C'est ici et maintenant que tu les revis
par écrit. Comment ? Mais c'est évident, c'est même « la lettre volée » au sens
d'Edgar Poe le thème est si présent dans tes romans qu'on préfère le censurer,
qu'on ne pense pas à lui attribuer l'aisance avec laquelle se perpétuent
l'enfance et l'adolescence dans ta réécriture des identités, notamment
l'identité française. La «lettre volée», c'est ce lien à la fois intime et
rebelle que le narrateur de ton roman Femmes entretient avec les femmes et les mères.
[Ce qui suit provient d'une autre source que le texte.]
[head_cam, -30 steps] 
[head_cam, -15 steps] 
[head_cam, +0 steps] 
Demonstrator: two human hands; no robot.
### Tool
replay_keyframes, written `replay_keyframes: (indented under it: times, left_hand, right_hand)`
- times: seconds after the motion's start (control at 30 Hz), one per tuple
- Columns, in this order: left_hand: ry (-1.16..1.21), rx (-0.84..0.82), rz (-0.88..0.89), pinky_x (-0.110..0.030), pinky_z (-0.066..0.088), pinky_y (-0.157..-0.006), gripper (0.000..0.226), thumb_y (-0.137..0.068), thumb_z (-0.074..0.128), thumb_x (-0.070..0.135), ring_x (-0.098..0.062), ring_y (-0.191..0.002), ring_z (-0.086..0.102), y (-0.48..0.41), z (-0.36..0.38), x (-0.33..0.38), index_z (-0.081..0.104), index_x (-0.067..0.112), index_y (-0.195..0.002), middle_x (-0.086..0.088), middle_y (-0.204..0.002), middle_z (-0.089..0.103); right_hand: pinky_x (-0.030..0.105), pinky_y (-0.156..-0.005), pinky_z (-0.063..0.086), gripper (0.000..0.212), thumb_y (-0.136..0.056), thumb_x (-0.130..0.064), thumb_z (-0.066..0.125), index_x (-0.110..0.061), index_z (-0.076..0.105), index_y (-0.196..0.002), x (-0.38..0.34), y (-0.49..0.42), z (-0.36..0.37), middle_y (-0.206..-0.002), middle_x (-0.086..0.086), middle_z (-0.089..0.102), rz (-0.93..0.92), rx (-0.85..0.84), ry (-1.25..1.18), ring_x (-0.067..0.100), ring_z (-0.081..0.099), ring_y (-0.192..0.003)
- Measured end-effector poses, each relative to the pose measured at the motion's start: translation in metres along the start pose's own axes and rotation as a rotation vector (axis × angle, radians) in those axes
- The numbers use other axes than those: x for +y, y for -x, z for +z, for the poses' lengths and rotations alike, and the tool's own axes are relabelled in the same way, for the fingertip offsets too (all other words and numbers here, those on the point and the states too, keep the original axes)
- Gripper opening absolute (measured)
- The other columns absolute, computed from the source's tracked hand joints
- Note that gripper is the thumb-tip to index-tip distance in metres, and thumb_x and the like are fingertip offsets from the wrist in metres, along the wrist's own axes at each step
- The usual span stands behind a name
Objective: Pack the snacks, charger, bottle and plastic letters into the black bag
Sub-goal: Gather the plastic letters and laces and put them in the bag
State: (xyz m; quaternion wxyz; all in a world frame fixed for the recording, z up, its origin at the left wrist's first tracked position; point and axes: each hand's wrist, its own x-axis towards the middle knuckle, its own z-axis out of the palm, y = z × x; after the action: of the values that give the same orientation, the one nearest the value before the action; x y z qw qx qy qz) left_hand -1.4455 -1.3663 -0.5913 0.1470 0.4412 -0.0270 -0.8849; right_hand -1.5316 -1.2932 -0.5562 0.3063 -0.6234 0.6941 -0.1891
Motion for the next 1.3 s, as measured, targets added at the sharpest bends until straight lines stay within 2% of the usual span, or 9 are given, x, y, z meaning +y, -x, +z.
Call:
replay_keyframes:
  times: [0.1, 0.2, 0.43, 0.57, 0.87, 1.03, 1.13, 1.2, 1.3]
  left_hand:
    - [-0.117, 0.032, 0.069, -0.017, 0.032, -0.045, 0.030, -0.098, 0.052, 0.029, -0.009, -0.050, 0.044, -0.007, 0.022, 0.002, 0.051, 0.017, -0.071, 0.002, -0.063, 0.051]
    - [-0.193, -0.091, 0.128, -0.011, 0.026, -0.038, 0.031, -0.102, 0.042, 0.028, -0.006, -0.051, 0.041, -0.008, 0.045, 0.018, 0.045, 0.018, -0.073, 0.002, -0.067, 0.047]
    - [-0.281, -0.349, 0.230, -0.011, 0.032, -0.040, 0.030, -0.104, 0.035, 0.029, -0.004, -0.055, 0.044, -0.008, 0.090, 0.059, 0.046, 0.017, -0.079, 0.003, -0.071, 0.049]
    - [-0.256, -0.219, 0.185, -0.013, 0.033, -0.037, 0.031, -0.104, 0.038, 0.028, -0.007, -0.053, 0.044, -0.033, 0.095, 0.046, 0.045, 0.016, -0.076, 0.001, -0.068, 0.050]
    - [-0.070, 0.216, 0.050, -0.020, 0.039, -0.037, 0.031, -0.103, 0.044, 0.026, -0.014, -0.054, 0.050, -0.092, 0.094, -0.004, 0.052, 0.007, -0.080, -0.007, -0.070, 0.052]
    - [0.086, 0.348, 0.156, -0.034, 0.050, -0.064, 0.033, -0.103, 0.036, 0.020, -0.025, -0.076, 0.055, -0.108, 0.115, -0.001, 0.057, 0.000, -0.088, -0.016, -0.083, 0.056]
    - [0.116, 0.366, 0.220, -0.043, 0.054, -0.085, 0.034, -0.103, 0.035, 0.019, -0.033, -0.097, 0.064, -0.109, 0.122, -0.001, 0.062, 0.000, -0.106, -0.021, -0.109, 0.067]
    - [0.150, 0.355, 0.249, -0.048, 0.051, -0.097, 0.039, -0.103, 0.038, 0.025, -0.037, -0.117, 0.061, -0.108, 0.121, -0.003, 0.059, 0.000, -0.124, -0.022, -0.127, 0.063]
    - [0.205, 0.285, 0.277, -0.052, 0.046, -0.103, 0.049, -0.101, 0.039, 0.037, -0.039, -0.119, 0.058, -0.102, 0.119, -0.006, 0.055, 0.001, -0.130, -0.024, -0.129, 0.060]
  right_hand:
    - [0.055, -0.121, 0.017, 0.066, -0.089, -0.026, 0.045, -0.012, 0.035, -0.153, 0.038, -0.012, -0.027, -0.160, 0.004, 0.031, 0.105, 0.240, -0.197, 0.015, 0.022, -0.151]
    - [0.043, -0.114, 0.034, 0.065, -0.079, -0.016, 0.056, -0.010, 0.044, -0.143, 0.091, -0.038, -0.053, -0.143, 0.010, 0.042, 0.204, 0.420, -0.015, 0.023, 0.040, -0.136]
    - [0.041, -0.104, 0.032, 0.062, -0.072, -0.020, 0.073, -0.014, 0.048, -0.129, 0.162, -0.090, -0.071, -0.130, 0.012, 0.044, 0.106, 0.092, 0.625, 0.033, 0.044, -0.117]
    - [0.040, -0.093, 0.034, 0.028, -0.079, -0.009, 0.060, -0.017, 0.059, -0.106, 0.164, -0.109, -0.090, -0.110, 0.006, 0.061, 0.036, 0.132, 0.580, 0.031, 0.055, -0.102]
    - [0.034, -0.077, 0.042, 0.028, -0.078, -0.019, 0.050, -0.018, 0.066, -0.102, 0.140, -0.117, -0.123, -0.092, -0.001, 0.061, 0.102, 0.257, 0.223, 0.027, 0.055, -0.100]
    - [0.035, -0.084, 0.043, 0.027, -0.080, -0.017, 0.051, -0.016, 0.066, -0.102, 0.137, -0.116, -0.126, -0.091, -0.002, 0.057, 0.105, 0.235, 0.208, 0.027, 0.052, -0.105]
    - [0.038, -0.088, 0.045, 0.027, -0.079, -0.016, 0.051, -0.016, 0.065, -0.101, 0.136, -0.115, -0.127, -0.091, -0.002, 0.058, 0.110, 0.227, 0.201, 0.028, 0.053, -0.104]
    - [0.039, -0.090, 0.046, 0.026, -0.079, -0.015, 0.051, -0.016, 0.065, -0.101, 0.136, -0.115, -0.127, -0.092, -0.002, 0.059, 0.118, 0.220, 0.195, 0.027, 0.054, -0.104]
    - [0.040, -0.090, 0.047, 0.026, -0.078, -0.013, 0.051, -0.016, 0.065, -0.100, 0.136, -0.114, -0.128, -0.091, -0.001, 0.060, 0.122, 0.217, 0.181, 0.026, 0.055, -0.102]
La perpétuelle curiosité qui t'anime
s'enracine dans ta curiosité à l'endroit de l'autre sexe, et c'est elle qui
irradie à l'infini sur l'Être et l'Histoire. Insatiable « point d'interrogation
posé à l'endroit du plus grand sérieux » (comme s'exprime Nietzsche). Il se
cristallise dans ton rire si sérieux qu'il paraît angoissé, à moins que ce ne
soit une révolte respectueuse, ou encore un respect incrédule. Et comme
personne ne se garde mieux qu'un être qui semble s'abandonner à tous, ton masque d'homme des médias — s'ajoutant à ce
rire — abrite la solitude invisible d'un cœur aussi absolu que joueur.